The Country Guide — in 1933 it provided articles on Canadian and world affairs

by Bruce Cherney

In 1933, Canada and the world were in the midst of the Great Depression. Four years earlier, on Black Tuesday, October 29, the New York stock market had collapsed, which sent a collective shudder reverberating throughout the world, throwing nations into economic chaos. 

The prosperity of the Roaring Twenties had evaporated and within Canada the unemployment rate rose to 25 per cent. Instead of good times, work camps and soup kitchens were the norm. 

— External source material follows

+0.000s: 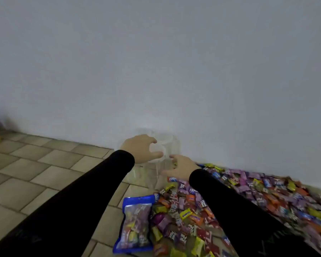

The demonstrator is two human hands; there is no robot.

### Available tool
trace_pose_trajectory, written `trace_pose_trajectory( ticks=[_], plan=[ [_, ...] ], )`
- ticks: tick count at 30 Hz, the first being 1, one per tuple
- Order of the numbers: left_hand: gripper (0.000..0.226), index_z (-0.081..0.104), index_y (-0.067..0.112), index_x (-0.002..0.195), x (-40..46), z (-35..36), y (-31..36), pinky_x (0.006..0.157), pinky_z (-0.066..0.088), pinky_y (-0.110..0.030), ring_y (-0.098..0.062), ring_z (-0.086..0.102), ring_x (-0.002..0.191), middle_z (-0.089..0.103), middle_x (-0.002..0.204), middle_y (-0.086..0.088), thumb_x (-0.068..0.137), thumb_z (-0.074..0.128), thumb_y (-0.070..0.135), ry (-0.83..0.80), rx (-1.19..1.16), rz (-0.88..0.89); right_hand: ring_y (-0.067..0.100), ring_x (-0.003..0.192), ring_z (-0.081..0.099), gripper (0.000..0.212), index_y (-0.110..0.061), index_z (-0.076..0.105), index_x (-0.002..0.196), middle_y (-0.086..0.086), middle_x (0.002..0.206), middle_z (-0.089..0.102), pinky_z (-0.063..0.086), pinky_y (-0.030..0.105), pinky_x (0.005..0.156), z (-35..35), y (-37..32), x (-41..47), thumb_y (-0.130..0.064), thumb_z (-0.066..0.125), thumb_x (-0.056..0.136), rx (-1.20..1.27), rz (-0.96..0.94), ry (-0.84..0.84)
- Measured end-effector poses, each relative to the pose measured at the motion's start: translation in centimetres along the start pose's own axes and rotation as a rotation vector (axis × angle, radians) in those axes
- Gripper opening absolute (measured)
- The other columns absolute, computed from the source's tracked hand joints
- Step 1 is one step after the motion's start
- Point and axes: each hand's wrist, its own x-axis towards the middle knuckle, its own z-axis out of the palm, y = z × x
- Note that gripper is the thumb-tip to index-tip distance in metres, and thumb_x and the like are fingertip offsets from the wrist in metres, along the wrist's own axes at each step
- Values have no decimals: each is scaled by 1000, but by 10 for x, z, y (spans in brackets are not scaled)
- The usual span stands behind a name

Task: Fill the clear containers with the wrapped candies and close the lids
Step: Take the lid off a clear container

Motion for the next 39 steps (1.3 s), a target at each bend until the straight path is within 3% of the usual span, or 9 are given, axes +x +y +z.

The “On-to-Ottawa” trek started in Vancouver as the unemployed jumped on freight cars that rolled eastward. During a rally stop in Regina on July 1, 1933, a riot broke out — one policeman was killed and scores of rioters were injured or arrested.

In Winnipeg, two policemen were injured and six others were arrested after a riot erupted during a protest over a reduction in relief payments and the closure of Winnipeg Hospital’s outpatient department. “We want medical aid!” shouted the marchers heading toward city hall.

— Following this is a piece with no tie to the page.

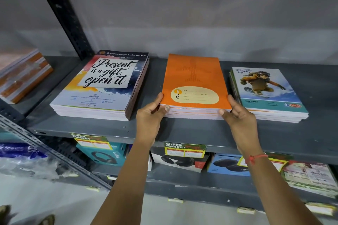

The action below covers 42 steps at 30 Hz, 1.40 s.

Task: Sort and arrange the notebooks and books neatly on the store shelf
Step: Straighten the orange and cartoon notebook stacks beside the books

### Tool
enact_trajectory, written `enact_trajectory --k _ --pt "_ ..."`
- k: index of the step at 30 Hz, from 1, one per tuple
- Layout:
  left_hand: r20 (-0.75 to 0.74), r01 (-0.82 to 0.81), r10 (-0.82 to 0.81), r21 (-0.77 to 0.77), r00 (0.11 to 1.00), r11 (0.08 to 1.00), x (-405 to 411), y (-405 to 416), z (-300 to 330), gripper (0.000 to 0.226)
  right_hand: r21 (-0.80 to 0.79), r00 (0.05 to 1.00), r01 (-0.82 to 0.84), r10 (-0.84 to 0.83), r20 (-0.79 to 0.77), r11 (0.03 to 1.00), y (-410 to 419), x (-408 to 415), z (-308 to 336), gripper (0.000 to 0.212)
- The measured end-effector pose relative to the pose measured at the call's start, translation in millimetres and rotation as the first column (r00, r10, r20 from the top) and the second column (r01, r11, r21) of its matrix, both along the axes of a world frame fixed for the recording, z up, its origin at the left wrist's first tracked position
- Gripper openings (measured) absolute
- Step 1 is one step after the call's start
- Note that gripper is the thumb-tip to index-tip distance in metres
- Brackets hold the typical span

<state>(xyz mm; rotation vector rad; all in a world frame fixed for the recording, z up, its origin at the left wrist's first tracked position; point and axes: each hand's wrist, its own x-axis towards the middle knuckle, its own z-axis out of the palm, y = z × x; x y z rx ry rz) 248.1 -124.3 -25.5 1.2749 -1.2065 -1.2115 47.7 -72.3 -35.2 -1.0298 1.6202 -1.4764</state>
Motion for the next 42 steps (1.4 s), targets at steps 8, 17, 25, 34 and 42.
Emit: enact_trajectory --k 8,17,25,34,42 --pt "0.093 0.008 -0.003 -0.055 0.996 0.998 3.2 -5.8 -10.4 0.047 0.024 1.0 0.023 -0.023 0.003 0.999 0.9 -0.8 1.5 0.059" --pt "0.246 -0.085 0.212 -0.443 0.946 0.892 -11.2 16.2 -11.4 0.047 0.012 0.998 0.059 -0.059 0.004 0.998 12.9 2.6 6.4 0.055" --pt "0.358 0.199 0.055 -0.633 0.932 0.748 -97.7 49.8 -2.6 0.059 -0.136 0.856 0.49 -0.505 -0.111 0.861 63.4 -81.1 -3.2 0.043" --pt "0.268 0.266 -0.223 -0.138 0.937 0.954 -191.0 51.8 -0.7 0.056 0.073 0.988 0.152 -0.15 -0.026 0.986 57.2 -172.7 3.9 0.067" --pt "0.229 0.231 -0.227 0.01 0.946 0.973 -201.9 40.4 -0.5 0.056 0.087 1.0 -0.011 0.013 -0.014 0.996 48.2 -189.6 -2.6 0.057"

Looming ominously on the horizon was renewed militarism personified by Hitler in Germany and Mussolini in Italy. On January 30, 1933, Adolf Hitler became the chancellor of Germany, setting the stage for a yet another, but far worse, world-wide catastrophe to occur.

For two years, the Japanese had been flexing their military muscles in Manchuria, which led to a censure in the League of Nations. The conflict in Manchuria also proved to be the final blow to the League of Nations, since the international body, created after the First World War to promote the cause of peace, was powerless to stop the march toward war.

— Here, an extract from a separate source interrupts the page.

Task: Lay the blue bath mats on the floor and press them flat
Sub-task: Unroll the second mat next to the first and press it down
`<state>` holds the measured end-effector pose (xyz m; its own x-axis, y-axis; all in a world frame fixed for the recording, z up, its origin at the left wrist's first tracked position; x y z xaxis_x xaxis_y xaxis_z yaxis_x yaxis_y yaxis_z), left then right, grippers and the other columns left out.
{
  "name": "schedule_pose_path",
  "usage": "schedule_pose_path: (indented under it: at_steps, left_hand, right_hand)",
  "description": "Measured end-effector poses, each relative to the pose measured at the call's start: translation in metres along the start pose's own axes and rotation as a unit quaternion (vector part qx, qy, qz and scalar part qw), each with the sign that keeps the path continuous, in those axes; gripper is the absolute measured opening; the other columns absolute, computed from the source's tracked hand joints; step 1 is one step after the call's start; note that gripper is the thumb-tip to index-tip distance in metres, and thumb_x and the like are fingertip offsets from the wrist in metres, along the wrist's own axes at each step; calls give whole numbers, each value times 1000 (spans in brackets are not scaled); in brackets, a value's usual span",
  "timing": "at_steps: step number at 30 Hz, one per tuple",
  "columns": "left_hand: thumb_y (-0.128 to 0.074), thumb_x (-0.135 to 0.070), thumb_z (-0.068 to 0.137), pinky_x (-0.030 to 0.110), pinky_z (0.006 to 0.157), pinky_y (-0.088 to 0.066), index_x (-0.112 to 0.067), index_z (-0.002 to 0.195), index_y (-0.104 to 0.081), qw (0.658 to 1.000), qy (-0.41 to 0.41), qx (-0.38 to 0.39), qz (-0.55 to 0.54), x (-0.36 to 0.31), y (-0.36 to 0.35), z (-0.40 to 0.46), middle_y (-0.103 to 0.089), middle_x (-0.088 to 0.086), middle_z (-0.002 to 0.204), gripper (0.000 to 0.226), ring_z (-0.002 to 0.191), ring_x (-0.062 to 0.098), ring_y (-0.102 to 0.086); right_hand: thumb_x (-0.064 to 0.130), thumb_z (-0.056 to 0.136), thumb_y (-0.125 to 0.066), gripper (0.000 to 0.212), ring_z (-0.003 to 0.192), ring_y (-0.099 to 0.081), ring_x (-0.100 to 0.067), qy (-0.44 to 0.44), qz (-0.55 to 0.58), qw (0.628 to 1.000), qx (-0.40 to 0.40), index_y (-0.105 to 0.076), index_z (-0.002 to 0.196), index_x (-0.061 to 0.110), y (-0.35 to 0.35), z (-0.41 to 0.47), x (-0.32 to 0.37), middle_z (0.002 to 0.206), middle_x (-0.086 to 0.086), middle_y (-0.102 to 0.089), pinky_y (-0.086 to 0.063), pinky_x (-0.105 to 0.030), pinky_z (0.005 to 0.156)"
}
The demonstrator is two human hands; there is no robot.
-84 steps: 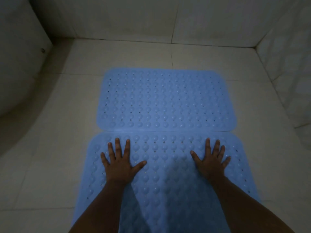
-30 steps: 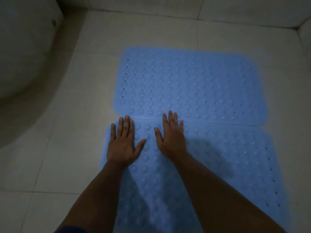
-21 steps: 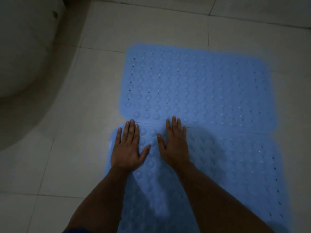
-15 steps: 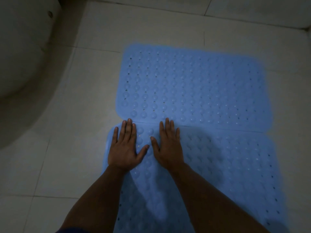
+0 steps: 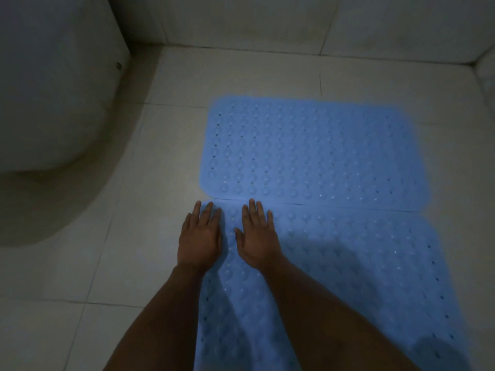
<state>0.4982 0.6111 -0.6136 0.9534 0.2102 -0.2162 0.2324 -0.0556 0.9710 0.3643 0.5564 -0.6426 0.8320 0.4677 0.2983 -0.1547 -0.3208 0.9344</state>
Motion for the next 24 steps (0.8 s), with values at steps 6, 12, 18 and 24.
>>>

Both Japan and Germany withdrew from the League of Nations in 1933.

It was in this simmering cauldron of uncertainty that The Country Guide magazine of June 1933 attempted to make sense of a world that thwarted explanation.

This particular issue was one of several discovered by Winnipeg Real Estate News employee Jill McKenzie, which her mother, Irene Johnston, who recently passed away, had hidden away for posterity.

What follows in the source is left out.